Accessibility starts before code review
Accessibility in web design is easier to protect when it is planned before templates are approved. Page structure, content order, navigation, forms, component states, and responsive behaviour all affect whether the final website can be used by more people.
A launch team should not wait for an automated report at the end. The first review should happen when the sitemap, wireframes, content hierarchy, design system, and form flows are still flexible.
- Meaningful page titles, headings, landmarks, and content order
- Keyboard paths for menus, links, forms, cards, overlays, and calls to action
- Visible focus states that are not hidden behind sticky headers or modal layers
- Readable contrast, text sizing, spacing, and responsive reflow
- Alt text, captions, transcripts, and reduced-motion handling where needed
- Labels, instructions, errors, required states, and success states for forms
Share the current site and priority templates and we will identify the first accessibility risks to review before redesign or launch.
Get a 3-point project reviewHow WCAG 2.2 frames accessibility
WCAG 2.2 frames accessibility through four principles: perceivable, operable, understandable, and robust. Under those principles are testable success criteria at Levels A, AA, and AAA.
For most business websites, the practical design conversation often starts with Level A and AA fundamentals: structure that assistive technologies can understand, controls that work without a mouse, content that is readable, and interactions that do not create avoidable barriers.
WCAG 2.2 also makes newer interaction risks more visible, including focus not being obscured, alternatives to dragging movements, minimum target size, avoiding repeated entry, and accessible authentication patterns.
Practical checks for business websites
The useful starting point is to test priority templates and live buyer journeys, not only isolated components. A homepage, service page, pricing route, article, contact form, and checkout or enquiry flow can all fail in different ways.
Accessibility QA should combine automated scans with manual keyboard, screen reader, zoom, contrast, content, and form checks. Automation is helpful for repeatable defects, but it cannot prove the whole experience is accessible.
- Tab through the full page and confirm the order matches the visible journey
- Check every interactive element has a clear name, role, state, and focus style
- Confirm sticky headers, cookie banners, menus, and overlays do not hide focus
- Review headings, links, buttons, error messages, and labels in plain language
- Check touch targets, zoom, reflow, orientation changes, and reduced motion
- Test required fields, autocomplete, validation, confirmation, and failure states
What accessibility work does not prove
Accessibility work should not be presented as full WCAG conformance unless the scope, level, pages, technology stack, test methods, findings, exceptions, and retest status are clear.
A clean automated score is not enough. A redesigned website still needs manual review, issue tracking, content governance, and future checks when new pages, forms, scripts, media, or third-party tools are added.
The safest commercial promise is practical: make accessibility visible during strategy, design, build, QA, and maintenance, then be specific about what has and has not been reviewed.
Accessibility review checklist
- Structure: meaningful headings, landmarks, page titles, and skip-link route.
- Keyboard: tab order, visible focus, no keyboard traps, and focus not hidden behind sticky UI.
- Content: descriptive links, alt text, captions or transcripts where needed, and plain error guidance.
- Forms: labels, instructions, errors, required states, autocomplete, and success or failure states.
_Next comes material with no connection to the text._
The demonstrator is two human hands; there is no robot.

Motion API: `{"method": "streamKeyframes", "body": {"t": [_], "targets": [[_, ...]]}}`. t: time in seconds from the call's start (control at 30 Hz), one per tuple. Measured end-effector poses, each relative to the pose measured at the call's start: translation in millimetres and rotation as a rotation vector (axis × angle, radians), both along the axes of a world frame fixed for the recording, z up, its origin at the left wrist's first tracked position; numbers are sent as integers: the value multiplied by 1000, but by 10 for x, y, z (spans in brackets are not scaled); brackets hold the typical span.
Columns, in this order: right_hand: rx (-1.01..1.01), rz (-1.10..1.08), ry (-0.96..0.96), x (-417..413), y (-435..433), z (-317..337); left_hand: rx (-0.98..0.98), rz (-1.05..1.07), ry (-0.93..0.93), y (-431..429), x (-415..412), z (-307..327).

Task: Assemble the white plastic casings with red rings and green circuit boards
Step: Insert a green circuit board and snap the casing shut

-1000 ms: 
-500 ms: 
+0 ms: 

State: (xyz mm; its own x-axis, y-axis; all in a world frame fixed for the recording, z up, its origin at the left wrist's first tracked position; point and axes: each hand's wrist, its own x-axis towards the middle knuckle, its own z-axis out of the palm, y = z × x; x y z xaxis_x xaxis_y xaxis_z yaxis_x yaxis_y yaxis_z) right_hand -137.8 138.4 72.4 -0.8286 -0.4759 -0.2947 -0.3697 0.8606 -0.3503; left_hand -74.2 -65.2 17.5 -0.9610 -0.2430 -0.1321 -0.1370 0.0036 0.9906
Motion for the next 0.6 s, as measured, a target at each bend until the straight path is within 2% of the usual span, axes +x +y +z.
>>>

- Responsive controls: touch target size, zoom and reflow behaviour, contrast, and motion sensitivity.
Common mistakes to avoid
- Treating automated accessibility scores as full WCAG conformance.
- Designing custom controls without keyboard and focus states.
- Checking color contrast while ignoring forms, headings, links, errors, and mobile interaction.
What 760 Studios would review first
- Priority templates and keyboard route
- Form labels, error states, and focus visibility
- What needs manual review before any conformance claim
Studio note
760 Studios connects brand, content, UX, frontend quality, and search foundations so the recommendation is tied to the commercial job of the site, not a generic checklist.
Implementation notes for this guide
A useful implementation turns accessibility web design into a route-level decision. The content owner should know which page answers the query, which buyer stage it supports, what proof is visible, which service or pricing page it links to, and how the next action is measured. Without that connection, even a good article can become isolated content that does not help a buyer or strengthen the wider site.
Before publication, check the rendered page rather than only the draft copy. The title, meta description, H1, intro, article sections, schema, internal links, sitemap entry, and CTA should all describe the same purpose. If the article supports a commercial service, the service route should link naturally from the guide and the guide should link back to the relevant service, pricing, work, or project-start path.
Evidence and launch checks to connect
- Confirm the article has one clear buyer question and one clear route owner.
- Connect the guide to at least one current service page and one next-step route.
- Use method proof, checklists, screenshots, or work records only where they are visible and supportable.
- Check metadata, canonical URL, structured data, sitemap inclusion, and mobile layout after build.
- Review the page after launch against search queries, internal-link paths, and enquiry quality.
This is how 760 Studios treats guide content as part of a larger decision system: each article should help someone compare options, reduce risk, and move into a practical next step without depending on exaggerated proof or search promises.